##### Supplied data #####

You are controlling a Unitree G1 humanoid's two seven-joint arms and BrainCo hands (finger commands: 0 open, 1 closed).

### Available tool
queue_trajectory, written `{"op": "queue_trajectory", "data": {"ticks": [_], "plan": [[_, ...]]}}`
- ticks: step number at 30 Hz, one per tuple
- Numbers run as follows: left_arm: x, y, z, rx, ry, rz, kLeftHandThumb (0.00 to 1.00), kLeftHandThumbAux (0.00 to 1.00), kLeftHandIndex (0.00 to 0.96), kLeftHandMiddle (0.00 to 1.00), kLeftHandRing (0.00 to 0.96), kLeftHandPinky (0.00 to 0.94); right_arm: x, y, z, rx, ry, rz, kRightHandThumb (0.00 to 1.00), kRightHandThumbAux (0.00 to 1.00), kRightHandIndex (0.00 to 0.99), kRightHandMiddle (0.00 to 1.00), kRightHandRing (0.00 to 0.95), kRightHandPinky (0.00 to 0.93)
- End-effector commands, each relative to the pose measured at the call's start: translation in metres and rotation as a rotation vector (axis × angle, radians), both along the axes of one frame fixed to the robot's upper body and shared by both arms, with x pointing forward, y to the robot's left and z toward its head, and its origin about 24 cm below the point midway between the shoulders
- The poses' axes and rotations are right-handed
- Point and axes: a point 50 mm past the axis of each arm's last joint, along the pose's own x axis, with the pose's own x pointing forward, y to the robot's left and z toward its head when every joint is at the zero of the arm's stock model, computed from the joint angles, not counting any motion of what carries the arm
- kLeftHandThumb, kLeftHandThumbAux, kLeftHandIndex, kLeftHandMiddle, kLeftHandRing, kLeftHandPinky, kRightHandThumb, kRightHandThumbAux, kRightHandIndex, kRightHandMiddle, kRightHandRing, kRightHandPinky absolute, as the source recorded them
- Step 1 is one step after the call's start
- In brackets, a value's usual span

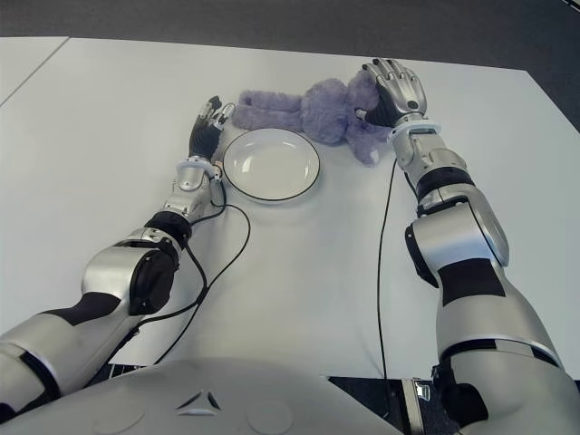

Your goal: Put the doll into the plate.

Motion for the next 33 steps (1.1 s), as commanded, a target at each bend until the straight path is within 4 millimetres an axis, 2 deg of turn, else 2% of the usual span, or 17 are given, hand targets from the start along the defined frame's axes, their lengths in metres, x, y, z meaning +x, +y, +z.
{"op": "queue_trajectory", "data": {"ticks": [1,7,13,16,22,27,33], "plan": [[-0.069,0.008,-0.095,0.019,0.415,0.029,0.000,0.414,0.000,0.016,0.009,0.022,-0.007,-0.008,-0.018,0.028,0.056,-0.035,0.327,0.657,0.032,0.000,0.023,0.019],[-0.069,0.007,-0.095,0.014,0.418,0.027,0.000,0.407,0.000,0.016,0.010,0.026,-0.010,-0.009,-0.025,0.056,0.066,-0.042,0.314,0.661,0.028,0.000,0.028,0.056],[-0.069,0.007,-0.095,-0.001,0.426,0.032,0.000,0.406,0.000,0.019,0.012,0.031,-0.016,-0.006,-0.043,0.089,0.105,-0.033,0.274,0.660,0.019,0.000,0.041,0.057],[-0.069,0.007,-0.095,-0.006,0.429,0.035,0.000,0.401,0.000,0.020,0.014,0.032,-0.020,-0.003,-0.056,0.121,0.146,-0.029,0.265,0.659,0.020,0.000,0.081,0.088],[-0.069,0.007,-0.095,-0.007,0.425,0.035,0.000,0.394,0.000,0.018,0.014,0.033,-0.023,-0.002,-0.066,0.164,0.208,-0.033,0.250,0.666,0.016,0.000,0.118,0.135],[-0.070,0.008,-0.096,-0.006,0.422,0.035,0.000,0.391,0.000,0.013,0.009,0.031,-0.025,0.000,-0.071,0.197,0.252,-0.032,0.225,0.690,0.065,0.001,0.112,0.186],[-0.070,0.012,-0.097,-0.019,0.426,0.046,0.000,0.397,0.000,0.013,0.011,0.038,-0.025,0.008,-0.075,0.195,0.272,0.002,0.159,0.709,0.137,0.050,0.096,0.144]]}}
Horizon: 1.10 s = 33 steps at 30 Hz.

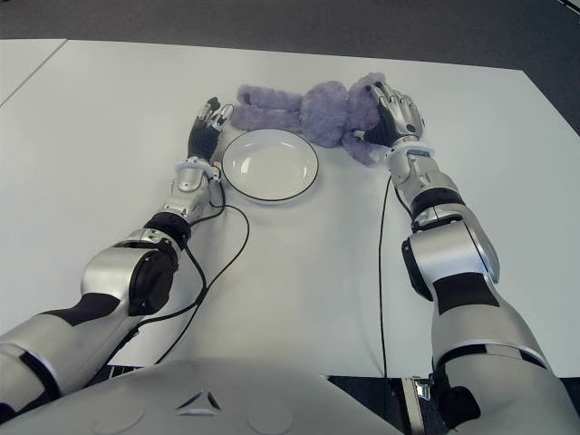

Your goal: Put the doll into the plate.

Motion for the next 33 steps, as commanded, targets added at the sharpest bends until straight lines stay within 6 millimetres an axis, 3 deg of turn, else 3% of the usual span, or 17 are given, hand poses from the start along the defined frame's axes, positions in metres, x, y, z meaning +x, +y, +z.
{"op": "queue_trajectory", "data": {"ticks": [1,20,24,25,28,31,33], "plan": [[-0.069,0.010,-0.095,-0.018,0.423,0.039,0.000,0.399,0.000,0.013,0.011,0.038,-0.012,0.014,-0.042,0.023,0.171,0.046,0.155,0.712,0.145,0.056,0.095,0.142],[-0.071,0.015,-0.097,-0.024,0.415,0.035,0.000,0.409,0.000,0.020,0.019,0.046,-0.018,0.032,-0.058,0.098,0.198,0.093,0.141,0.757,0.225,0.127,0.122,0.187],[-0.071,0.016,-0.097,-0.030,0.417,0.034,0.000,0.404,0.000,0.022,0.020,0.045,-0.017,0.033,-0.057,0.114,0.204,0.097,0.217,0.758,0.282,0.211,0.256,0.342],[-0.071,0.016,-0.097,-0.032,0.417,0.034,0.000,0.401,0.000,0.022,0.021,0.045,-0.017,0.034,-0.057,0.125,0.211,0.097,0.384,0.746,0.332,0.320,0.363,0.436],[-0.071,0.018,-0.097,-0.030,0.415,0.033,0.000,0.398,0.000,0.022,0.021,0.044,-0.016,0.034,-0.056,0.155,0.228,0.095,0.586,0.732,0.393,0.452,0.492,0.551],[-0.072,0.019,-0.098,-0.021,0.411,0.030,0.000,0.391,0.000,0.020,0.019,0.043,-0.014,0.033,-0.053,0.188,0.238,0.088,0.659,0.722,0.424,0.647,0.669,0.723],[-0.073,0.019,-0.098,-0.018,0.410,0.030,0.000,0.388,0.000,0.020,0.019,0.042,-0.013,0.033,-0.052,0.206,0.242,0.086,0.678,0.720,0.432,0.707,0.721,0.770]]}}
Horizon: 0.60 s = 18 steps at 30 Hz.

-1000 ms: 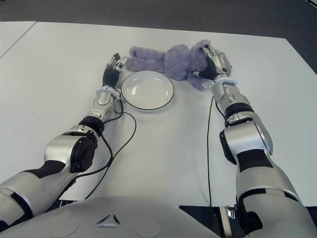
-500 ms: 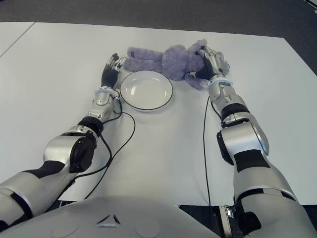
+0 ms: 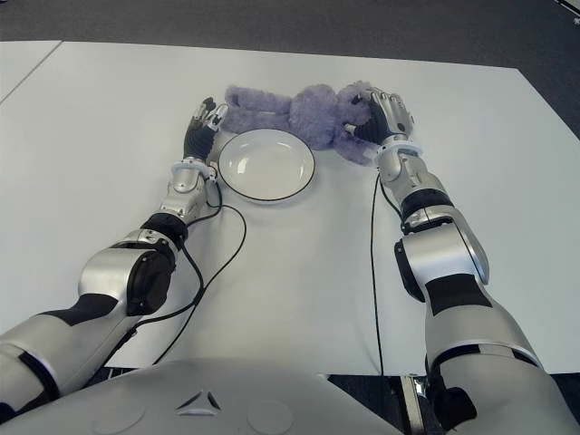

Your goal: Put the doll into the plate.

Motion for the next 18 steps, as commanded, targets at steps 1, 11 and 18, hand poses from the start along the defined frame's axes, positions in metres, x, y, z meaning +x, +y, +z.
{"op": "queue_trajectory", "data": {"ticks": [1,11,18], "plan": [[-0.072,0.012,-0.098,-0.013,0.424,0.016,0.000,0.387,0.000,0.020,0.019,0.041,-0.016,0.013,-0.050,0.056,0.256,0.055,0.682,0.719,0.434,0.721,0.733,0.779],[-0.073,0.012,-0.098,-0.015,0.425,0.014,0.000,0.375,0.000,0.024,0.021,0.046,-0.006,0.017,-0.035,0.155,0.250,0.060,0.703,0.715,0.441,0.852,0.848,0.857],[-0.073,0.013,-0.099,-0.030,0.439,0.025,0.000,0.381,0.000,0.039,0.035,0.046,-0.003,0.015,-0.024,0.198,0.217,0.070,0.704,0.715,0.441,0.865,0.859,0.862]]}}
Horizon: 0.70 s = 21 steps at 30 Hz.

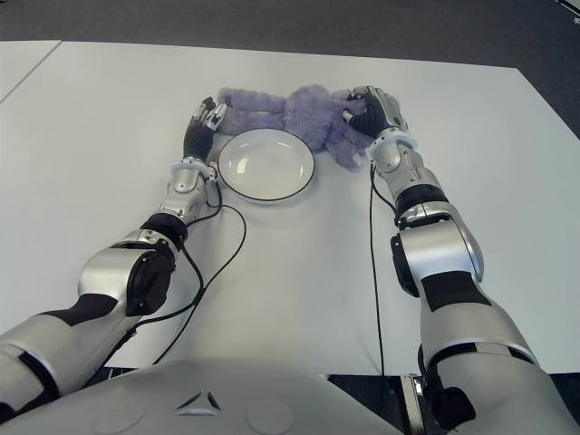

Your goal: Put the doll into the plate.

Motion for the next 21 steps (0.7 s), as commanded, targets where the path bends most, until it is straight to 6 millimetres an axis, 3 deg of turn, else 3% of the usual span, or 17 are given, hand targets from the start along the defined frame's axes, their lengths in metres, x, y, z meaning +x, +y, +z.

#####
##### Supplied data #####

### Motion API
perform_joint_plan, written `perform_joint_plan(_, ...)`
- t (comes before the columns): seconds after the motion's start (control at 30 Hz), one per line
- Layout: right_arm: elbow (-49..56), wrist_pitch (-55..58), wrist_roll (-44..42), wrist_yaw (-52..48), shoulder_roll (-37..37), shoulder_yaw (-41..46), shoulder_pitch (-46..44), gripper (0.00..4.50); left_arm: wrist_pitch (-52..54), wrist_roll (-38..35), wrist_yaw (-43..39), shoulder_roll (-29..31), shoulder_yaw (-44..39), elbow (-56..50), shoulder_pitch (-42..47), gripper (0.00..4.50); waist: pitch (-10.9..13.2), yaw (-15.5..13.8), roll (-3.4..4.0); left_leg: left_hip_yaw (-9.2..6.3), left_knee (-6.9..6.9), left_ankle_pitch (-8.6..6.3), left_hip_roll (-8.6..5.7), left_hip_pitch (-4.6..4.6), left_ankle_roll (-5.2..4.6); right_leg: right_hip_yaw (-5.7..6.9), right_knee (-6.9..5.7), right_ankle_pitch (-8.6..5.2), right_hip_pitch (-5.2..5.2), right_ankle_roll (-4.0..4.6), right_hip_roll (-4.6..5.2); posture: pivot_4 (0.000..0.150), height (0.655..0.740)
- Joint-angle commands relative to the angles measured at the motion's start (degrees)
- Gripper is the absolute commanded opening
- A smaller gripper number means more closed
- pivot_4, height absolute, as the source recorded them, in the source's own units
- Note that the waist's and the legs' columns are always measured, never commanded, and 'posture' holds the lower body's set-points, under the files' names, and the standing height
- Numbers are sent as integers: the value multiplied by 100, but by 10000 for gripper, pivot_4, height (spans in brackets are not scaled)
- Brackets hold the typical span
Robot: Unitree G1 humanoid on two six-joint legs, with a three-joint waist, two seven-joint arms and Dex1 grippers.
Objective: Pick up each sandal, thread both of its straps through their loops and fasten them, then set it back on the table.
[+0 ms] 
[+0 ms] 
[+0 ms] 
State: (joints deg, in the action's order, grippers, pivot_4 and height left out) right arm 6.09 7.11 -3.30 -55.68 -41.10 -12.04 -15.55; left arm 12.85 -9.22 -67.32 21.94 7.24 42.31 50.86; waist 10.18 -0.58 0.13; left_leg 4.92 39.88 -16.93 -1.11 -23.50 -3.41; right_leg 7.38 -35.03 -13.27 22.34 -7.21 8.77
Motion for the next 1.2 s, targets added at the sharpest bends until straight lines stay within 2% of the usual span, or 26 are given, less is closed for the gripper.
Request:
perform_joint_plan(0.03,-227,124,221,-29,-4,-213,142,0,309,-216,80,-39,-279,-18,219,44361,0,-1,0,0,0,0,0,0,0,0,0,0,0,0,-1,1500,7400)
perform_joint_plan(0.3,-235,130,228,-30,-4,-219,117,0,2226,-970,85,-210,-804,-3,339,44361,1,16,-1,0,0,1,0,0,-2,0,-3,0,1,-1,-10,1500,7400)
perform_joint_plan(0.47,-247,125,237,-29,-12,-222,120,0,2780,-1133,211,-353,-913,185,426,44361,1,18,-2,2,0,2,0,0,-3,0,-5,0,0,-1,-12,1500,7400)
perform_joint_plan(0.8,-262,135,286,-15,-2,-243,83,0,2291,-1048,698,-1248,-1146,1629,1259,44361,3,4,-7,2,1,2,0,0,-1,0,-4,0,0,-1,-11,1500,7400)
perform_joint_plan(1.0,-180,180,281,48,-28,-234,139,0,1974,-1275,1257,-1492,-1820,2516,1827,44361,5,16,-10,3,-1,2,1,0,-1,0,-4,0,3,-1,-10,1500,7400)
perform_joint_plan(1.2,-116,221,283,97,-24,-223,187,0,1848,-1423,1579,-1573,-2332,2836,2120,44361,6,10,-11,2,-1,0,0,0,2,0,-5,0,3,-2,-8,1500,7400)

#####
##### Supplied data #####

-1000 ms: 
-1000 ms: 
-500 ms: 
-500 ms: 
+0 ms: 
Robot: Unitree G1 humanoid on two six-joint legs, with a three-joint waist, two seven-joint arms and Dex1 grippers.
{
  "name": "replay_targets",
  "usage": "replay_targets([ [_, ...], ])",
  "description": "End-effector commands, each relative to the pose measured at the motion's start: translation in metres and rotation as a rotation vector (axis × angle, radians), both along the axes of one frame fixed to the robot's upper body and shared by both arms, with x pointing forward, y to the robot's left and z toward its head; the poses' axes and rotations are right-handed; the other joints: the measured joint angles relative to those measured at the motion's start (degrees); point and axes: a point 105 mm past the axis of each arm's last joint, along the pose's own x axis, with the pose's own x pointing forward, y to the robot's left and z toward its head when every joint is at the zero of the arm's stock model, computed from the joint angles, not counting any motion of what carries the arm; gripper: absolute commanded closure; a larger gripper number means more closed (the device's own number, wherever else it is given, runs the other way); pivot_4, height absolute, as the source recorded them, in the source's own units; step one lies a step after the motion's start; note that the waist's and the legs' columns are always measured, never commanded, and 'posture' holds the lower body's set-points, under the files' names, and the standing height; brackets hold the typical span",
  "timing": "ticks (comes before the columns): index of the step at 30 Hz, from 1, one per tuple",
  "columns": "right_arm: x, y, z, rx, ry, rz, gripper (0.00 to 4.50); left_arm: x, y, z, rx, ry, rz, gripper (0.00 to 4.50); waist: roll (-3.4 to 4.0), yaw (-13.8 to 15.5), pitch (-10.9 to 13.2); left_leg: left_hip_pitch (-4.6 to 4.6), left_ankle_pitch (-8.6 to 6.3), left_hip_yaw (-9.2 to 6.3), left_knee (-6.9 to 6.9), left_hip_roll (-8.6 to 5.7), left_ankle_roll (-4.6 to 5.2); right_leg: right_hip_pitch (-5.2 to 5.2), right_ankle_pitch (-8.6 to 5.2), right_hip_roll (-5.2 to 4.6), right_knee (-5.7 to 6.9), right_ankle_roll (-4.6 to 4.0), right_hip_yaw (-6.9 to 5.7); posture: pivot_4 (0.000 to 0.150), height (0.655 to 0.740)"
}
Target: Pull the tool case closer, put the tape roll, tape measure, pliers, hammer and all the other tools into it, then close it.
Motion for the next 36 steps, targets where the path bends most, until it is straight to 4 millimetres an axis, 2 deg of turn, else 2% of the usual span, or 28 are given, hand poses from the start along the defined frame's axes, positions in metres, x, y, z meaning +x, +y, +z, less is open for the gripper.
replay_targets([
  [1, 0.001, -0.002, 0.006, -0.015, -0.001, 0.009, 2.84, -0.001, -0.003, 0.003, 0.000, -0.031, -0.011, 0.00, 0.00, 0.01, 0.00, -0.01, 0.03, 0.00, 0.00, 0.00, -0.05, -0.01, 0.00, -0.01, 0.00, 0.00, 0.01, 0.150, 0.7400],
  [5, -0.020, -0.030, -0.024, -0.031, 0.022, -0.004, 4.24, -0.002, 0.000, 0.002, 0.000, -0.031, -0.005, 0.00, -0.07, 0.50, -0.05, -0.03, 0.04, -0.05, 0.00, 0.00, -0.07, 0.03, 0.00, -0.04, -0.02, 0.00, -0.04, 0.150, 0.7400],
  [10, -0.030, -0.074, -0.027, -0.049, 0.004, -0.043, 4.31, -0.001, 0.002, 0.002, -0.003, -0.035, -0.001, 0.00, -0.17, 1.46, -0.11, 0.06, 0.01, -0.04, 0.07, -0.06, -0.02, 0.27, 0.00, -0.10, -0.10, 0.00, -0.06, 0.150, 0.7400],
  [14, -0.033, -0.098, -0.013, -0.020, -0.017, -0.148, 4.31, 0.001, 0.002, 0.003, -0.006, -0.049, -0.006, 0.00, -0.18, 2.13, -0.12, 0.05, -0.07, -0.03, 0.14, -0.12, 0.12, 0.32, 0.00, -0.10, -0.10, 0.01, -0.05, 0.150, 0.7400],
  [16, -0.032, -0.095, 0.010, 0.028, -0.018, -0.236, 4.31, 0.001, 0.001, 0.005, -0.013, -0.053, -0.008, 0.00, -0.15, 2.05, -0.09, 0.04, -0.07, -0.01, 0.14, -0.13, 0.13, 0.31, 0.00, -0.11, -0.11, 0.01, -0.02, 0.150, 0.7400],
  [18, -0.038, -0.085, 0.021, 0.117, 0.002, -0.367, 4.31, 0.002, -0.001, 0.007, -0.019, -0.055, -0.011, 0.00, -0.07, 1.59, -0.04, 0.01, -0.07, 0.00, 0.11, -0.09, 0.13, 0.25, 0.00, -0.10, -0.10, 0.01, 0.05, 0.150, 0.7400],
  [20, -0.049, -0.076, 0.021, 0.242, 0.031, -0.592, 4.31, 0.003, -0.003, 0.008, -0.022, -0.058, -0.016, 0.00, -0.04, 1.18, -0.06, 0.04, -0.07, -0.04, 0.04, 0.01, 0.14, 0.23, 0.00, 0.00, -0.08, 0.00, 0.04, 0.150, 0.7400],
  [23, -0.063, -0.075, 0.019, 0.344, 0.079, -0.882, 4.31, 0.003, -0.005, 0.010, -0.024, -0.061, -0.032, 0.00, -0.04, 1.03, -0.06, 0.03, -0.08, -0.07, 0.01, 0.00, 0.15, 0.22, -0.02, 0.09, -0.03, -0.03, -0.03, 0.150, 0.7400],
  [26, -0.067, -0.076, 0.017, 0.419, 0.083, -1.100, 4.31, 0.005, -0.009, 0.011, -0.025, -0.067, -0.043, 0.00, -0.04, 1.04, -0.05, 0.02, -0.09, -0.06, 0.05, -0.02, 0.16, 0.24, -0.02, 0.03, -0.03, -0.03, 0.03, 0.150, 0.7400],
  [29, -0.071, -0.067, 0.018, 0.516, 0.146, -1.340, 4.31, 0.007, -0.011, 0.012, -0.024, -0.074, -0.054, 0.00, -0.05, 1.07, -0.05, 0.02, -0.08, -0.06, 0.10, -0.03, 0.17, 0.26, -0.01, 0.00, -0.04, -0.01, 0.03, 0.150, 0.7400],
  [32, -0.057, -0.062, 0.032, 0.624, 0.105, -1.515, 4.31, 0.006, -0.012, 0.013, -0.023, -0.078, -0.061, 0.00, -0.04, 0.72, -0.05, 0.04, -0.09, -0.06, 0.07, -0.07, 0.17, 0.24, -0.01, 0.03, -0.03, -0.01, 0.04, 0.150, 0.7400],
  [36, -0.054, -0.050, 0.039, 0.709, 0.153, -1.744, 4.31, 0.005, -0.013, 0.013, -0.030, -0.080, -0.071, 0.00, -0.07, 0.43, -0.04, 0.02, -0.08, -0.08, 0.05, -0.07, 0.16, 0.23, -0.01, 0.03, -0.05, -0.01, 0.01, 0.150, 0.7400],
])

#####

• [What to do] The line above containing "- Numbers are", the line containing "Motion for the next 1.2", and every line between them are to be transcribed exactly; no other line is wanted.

• [Written response]
- Numbers are sent as integers: the value multiplied by 100, but by 10000 for gripper, pivot_4, height (spans in brackets are not scaled)
- Brackets hold the typical span
Robot: Unitree G1 humanoid on two six-joint legs, with a three-joint waist, two seven-joint arms and Dex1 grippers.
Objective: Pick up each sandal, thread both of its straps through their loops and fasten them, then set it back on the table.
[+0 ms] 
[+0 ms] 
[+0 ms] 
State: (joints deg, in the action's order, grippers, pivot_4 and height left out) right arm 6.09 7.11 -3.30 -55.68 -41.10 -12.04 -15.55; left arm 12.85 -9.22 -67.32 21.94 7.24 42.31 50.86; waist 10.18 -0.58 0.13; left_leg 4.92 39.88 -16.93 -1.11 -23.50 -3.41; right_leg 7.38 -35.03 -13.27 22.34 -7.21 8.77
Motion for the next 1.2 s, targets added at the sharpest bends until straight lines stay within 2% of the usual span, or 26 are given, less is closed for the gripper.

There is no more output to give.